Census-designated place in Connecticut, United States

North Grosvenordale (/ˈgroʊvnərdeɪl/ GROHV-nər-dayl) is a village and census-designated place (CDP) in the town of Thompson in Windham County, Connecticut, United States. The population was 1,530 at the 2010 census. The core of the village is listed as the North Grosvenordale Mill Historic District on the National Register of Historic Places. The historic area around the cotton mill was listed in 1993 and is located on Riverside Drive (Route 12), Buckley Hill Road, Floral Avenue, Market Lane, and Marshall, Central, River, and Holmes Streets.

==Geography==
According to the United States Census Bureau, the CDP has a total area of 5.8 km^{2} (2.2 mi^{2}), all land. It is located in central Thompson, on the banks of the French River. The main road passing through the village is Connecticut Route 12, which roughly parallels the river's north–south course.

==History==
North Grosvenordale was the site of early small textile mills, probably erected in the early years of the 19th century. The mill located here remained relatively small until after the American Civil War, when it and the associated water privileges were purchased by William Grosvenor, an investor from Providence, Rhode Island. Grosvenor also purchased a second mill further south, where he built a large new mill in 1868, calling that village Grosvenordale. When he built the large brick mill standing here in 1872, he renamed this village North Grosvenordale. This mill produced fine cotton fabrics, and was one of the longest-lived and most successful textile businesses in northeastern Connecticut.
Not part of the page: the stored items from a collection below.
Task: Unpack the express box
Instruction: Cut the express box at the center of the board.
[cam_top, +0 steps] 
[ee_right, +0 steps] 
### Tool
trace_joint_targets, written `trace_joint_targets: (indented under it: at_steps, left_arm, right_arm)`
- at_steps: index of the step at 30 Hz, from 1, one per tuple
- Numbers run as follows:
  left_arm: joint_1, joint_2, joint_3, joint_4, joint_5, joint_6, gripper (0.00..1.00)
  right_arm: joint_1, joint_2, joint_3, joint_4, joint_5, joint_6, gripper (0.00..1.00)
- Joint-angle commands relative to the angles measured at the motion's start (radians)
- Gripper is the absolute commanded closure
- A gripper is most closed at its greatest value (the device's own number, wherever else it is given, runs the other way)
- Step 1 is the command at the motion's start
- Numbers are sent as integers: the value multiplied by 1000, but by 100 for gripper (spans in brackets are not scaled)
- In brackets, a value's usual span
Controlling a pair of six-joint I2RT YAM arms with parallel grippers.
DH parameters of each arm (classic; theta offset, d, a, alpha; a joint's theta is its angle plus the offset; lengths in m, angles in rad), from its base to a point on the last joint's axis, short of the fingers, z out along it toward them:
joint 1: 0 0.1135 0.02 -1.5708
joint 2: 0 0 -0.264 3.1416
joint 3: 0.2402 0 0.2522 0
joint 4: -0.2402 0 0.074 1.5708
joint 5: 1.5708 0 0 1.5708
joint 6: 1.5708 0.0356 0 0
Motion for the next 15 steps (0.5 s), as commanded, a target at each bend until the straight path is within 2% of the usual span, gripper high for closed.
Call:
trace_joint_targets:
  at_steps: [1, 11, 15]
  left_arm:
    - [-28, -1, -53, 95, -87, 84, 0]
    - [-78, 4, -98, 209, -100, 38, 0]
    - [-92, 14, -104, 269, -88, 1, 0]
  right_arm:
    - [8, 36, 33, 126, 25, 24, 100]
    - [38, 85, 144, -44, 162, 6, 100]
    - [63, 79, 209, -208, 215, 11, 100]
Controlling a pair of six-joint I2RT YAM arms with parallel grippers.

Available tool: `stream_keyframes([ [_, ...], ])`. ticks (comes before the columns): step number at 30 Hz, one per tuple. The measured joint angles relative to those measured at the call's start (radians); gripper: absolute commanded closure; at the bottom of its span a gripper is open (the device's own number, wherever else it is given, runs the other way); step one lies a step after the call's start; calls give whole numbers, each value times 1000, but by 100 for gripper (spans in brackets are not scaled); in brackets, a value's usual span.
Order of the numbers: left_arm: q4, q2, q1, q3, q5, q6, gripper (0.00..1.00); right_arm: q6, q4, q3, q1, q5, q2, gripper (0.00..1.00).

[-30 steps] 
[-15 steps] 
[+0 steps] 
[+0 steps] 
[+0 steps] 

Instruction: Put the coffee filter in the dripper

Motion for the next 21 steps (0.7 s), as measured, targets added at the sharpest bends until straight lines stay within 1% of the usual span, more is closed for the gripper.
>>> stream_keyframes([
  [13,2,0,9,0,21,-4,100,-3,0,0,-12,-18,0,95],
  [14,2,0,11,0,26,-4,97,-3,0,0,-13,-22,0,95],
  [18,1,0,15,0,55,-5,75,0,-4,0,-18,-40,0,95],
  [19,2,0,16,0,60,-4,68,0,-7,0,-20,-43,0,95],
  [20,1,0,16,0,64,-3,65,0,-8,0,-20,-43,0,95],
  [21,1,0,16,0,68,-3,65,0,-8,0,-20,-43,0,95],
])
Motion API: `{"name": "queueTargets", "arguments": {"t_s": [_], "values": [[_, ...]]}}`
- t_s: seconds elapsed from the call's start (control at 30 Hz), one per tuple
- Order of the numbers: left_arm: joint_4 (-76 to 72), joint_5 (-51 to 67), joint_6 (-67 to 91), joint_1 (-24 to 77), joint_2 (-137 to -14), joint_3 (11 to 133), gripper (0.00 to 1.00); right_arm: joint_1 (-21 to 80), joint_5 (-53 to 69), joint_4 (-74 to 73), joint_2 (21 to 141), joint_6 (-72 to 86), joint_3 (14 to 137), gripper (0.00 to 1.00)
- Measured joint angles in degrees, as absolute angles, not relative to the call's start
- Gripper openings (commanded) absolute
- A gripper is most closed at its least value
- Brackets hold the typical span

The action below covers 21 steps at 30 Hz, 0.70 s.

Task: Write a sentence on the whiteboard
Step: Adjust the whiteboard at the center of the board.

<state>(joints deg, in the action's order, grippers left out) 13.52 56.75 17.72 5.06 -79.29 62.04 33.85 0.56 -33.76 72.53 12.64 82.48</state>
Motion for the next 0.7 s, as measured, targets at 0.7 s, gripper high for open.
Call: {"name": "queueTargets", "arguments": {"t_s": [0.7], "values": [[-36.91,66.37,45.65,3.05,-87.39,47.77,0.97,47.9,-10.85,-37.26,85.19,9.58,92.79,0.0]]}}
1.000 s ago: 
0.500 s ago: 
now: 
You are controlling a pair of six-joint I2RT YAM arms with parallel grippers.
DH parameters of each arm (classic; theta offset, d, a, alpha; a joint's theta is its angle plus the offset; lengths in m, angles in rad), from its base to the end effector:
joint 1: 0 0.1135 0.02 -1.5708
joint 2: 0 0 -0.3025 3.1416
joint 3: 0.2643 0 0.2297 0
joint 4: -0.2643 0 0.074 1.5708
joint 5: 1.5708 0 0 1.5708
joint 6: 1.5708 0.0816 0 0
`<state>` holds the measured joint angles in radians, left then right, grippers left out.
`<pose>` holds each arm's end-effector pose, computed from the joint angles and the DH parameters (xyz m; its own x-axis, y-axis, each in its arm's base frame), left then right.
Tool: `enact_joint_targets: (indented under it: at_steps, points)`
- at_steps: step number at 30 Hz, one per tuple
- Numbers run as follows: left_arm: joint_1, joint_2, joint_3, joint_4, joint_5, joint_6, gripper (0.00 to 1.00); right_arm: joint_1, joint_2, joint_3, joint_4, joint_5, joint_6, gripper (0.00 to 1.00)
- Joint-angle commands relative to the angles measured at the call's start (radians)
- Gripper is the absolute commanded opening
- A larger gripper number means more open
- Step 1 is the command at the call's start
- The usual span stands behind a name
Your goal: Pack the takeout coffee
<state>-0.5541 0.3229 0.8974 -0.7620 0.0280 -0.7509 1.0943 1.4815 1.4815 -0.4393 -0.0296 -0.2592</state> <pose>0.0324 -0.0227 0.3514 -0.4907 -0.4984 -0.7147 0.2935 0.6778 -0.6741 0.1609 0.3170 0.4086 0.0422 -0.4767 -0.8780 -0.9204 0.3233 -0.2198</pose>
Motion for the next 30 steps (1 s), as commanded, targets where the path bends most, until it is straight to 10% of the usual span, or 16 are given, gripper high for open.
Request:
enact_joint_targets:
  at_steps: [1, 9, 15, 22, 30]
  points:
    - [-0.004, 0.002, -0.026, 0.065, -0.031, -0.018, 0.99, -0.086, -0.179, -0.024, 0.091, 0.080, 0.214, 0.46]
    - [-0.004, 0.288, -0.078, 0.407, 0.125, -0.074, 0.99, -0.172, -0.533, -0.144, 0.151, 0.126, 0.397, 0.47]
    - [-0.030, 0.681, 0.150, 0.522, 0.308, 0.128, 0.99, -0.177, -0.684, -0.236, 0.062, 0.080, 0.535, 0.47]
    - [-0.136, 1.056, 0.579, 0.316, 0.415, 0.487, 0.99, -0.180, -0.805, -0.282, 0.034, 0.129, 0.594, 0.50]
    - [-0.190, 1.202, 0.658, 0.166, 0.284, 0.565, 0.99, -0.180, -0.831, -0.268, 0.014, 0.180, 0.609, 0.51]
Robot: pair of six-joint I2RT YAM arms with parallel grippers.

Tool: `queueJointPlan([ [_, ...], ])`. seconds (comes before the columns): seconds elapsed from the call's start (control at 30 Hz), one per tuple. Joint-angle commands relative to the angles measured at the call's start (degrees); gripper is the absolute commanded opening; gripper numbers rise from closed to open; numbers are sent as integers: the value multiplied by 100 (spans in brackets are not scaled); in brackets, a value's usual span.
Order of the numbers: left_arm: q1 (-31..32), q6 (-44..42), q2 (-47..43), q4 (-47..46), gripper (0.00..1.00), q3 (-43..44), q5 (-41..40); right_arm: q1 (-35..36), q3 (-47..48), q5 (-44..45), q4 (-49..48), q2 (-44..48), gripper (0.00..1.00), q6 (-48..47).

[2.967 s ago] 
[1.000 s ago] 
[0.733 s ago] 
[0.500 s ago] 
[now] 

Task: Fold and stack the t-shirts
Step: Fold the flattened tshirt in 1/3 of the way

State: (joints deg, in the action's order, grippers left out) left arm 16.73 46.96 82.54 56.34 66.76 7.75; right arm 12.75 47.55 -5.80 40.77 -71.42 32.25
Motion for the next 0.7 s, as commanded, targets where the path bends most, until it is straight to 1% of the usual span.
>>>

Grosvenor also built significant tracts of worker housing on either side of the river. Most of these are multiple-family buildings with vernacular Greek Revival style. They were occupied in clusters by different groups of immigrant workers, giving rise to neighborhood names such as "Little Canada" and "Swede Village". The company also built some higher-quality single-family houses at the north end of the village, which were probably occupied by skilled specialists and supervisors. The mills operated until 1954, and have been adapted to other industrial uses. The mill and surrounding company-related resources (an area of about 70 acre with more than 100 buildings), was listed on the National Register of Historic Places in 1993.

==Demographics==
As of the census of 2000, there were 1,424 people, 589 households, and 385 families residing in the CDP. The population density was 244.4/km^{2} (632.2/mi^{2}). There were 654 housing units at an average density of 112.2/km^{2} (290.4/mi^{2}). The racial makeup of the CDP was 97.19% White, 0.84% African American, 0.63% Native American, 0.28% Asian, 0.49% from other races, and 0.56% from two or more races. Hispanic or Latino of any race were 1.83% of the population.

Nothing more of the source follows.